US FDA announces first Breakthrough Therapy Designations

by | 9th Jan 2013 | News

The US Food and Drug Administration (FDA)'s first Breakthrough Therapy Designations have been granted to two cystic fibrosis (CF) treatments from Vertex Pharmaceuticals.

The US Food and Drug Administration (FDA)’s first Breakthrough Therapy Designations have been granted to two cystic fibrosis (CF) treatments from Vertex Pharmaceuticals.

One designation is awarded to Vertex’ Kalydeco (ivacaftor) monotherapy, for potential additional indications beyond the drug’s currently-approved use in CP patients aged six and over who have the G551D mutation in the cystic fibrosis transmembrane conductance regulator (CFTR) gene; there are estimated to be around 2,000 such patients worldwide. The other is for a combination of Kalydeco with the investigational compound VX-809, based on Phase II combination data announced last year.

Multiple studies are currently underway to determine whether patients with other CFTR mutations may benefit from ivacaftor alone, and Vertex is also planning to start, shortly, a pivotal Phase III programme of VX-809 in combination with ivacaftor in people who have two copies of F508del, the most common CF mutation.

Breakthrough Therapy Designation was enacted as part of the 2012 Food and Drug Administration Safety and Innovation Act (FDASIA). The initiative is intended to expedite the development and review of a potential new medicine if it is “intended, alone or in combination with one or more other drugs, to treat a serious or life-threatening disease or condition, and preliminary clinical evidence indicates that the drug may demonstrate substantial improvement over existing therapies on one or more clinically significant endpoints, such as substantial treatment effects observed early in clinical development.”

The first designations were welcomed by US Democratic Senator Michael Bennet who, with Republican Senators Orrin Hatch and Richard Burr, authored the Advancing Breakthrough Therapies for Patients Act, a bill included in FDASIA’s drug approval and patient access component. The bill amends the Food, Drug, and Cosmetic Act to require the FDA to facilitate the development and expedite the review of breakthrough drugs.
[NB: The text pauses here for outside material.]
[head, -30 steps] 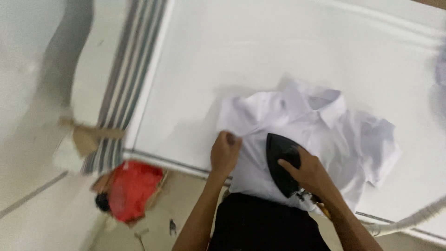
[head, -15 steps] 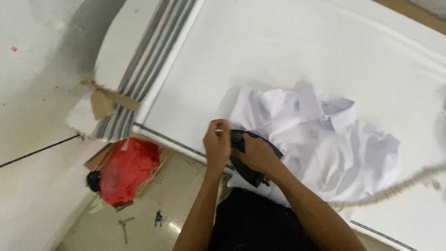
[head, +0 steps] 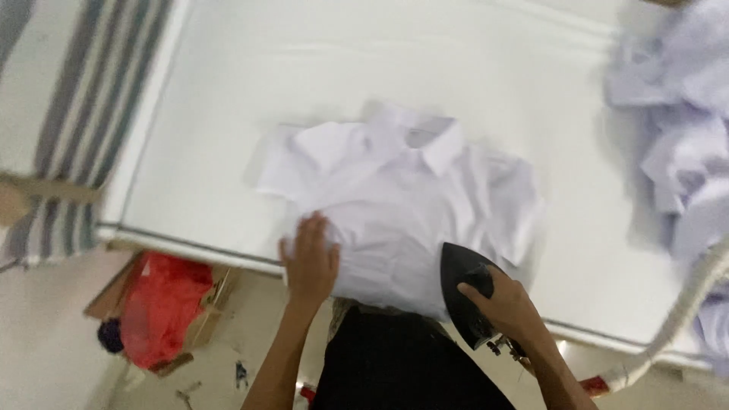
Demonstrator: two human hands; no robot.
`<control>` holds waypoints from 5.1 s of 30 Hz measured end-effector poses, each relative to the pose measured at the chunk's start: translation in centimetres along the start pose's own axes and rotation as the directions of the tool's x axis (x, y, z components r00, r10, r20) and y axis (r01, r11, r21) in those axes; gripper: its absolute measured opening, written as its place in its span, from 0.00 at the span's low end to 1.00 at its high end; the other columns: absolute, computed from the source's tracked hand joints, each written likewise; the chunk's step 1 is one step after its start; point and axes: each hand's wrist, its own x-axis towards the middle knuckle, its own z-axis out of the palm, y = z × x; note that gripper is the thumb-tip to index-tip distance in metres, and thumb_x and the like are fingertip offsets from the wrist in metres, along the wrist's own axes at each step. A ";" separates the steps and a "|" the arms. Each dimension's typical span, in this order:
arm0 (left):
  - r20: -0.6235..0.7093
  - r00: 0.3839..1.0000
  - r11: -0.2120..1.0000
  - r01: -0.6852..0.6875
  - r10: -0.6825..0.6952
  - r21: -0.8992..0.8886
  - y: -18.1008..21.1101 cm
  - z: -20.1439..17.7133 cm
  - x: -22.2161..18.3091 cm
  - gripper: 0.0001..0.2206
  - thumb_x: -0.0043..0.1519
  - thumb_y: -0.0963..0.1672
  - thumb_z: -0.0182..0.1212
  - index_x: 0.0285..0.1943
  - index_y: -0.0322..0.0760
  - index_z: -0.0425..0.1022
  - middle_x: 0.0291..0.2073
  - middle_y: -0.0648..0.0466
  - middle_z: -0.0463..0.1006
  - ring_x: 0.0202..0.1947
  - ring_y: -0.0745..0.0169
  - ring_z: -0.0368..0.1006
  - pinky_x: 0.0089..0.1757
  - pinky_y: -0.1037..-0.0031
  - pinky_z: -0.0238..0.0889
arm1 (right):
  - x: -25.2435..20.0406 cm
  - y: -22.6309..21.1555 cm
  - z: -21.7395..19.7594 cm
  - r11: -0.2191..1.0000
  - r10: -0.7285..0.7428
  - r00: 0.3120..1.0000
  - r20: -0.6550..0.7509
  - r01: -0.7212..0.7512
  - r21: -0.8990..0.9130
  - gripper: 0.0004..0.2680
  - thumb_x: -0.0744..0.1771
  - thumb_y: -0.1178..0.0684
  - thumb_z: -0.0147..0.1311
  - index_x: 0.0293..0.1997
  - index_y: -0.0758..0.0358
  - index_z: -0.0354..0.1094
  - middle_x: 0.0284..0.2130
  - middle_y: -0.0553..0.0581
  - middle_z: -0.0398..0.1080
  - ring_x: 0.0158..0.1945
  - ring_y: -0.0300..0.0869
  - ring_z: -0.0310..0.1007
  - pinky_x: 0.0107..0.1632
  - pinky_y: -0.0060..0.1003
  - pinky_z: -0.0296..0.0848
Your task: Ironing white shirts on a professional pressing table using a steam iron.
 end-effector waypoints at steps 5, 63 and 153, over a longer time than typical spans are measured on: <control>0.000 0.992 0.983 -0.129 0.130 -0.132 14.7 0.8 4.8 0.10 0.65 0.45 0.57 0.55 0.45 0.72 0.51 0.50 0.69 0.52 0.48 0.67 0.49 0.46 0.54 | -0.4 10.3 4.8 0.987 -0.025 1.000 0.018 0.027 -0.160 0.29 0.64 0.21 0.46 0.58 0.57 0.65 0.42 0.70 0.79 0.50 0.61 0.80 0.52 0.55 0.79; 0.315 0.818 0.733 -0.179 0.481 -0.656 27.1 7.3 26.4 0.22 0.63 0.43 0.61 0.66 0.30 0.64 0.48 0.41 0.77 0.44 0.39 0.75 0.41 0.53 0.69 | 11.5 10.7 -0.1 0.896 -0.020 0.962 -0.272 0.138 0.421 0.26 0.58 0.61 0.62 0.64 0.53 0.65 0.38 0.50 0.79 0.41 0.39 0.76 0.51 0.34 0.69; -0.088 0.982 0.565 0.022 -0.166 -0.825 14.5 -6.1 9.1 0.16 0.72 0.50 0.51 0.49 0.34 0.79 0.34 0.48 0.81 0.38 0.52 0.80 0.44 0.61 0.68 | 15.1 -8.5 -7.1 0.948 -0.297 0.944 -0.145 0.310 0.076 0.23 0.65 0.34 0.57 0.43 0.73 0.70 0.36 0.76 0.76 0.46 0.66 0.78 0.48 0.58 0.75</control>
The news is welcome for patients “who live their daily lives suffering from cystic fibrosis and are waiting to learn if potential new treatments can help them,” said Sen Bennet. “Now, FDA will work with Vertex to move these potentially lifesaving treatments through the FDA’s approval process quickly and safely – and hopefully they’ll be in the hands of patients in the near future.”

As he introduced the Act, Sen Bennet had pointed out that: “we’re seeing major breakthroughs in drugs and other treatments for debilitating and terminal diseases, but we’re not always getting them to patients through the most efficient and safe pathways.” The inclusion of the “breakthrough” provision in FDASIA would provide the flexibility “to allow home-run treatments that show great promise early can reach patients more quickly. It also strikes a careful balance between providing regulatory certainty for developers of these breakthrough treatments and maintaining the level of drug safety and efficacy patients expect and deserve,” he said.

For patients, the provision would allow the FDA the ability to move toward more innovative clinical trials, such as minimising the number of patients enrolled in trials with a placebo and shortening the duration of trials when scientifically appropriate, added the bill’s sponsors.

“Our goal for the breakthrough designation is that it will help bring more and more lifesaving cures to patients more efficiently than ever before,” says Sen Bennet.

Vertex says that that the implications of its two Breakthrough Therapy Designations cannot be determined at this time. The firm adds that it is working with the FDA and other global regulatory agencies to determine any potential implications of the designations to its ongoing and planned development activities, and subsequent regulatory submissions, for the two treatments.